Sual: Bir zamane hocası, (Kaza borcu olanın, nâfile kılmaması, kasaba borcu olanın et yememesi gibi yanlıştır. Borcu olan da et yer, kazası olan da nâfile kılar) diyor. Bu yanlış değil midir?
CEVAP: Bu uygunsuz söz, hadis-i şeriflere ve fıkhî hükümlere zıttır. Nâfileyi et gibi en kıymetli gıdaya benzetmek, farzı küçümsemek olur ki, çok tehlikelidir. Çünkü namazı fevt etmekle, terk etmek ayrıdır. Fevt, bir mazeretle namazı kaçırmaktır ve günah da değildir. Fevt edilen namazlara faite denir. Mesela uyuyarak veya unutarak namazını kaçırmak böyledir. Terk ise, kasten kılmamaktır, büyük günahtır. İkisini aynı sanmak cehalettir. Câmi’-ül-fetâva’da, (Düşman karşısında, bir farz namazı kasten terk etmek, 700 büyük günaha bedeldir) buyuruluyor.

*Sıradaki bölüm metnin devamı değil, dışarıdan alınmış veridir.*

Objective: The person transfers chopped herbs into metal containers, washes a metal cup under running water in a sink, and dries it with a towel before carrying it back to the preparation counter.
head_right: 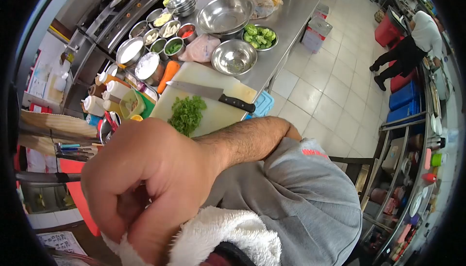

Hadis-i şeriflerde buyuruldu ki:
(Kaza namazı olanın, nâfile namazı kabul olmaz.) [Dürret-ül-fâhire]
(Hak teâlâ, “Farz ibadetle bana yaklaşıldığı gibi, hiçbir şeyle yaklaşılamaz” buyurdu.) [Buharî]
(Farz namaz borcu olanın nâfile kılması, doğurmak üzere olan hamileye benzer. Doğumu yaklaşmışken, çocuğu düşürür. Artık bu kadına, hamile de, ana da denmez. Bu kimse de, farz namazlarını ödemedikçe, Allahü teâlâ, nâfile namazlarını kabul etmez.) [Fütuh-ul-gayb]
Hanefi âlimlerinden Abdülhak-ı Dehlevî, (Bu hadis, farz borcu olanın, sünnetlerinin de kabul olmayacağını göstermektedir) buyuruyor.
Seyyid Abdülkâdir-i Geylânî hazretleri de buyuruyor ki: Farz borcu varken, sünnetle meşgul olmak ahmaklıktır. Çünkü sünnetleri kabul olmaz. Kaza borcu olanın sünnet kılması, alacaklıya, borçlunun hediye götürmesine benzer ki, elbette kabul olmaz. Mümin, bir tüccara benzer. Farzlar sermayesi, nâfileler ise kazancıdır. Sermaye kurtarılmadan kâr olmaz. (Fütuh-ul-gayb)
Hamza Efendi’nin Bey’ ve Şir’a risalesinin şerhinde, (Yolculuğa çıkarken iki rekât namaz kılmalıdır! Kaza namazı olan kaza kılmalı. Çünkü kaza borcu varken, nâfile kılmak ahmaklıktır) buyuruluyor. Kitaplara uyup ahmaklıktan sakınmalıdır.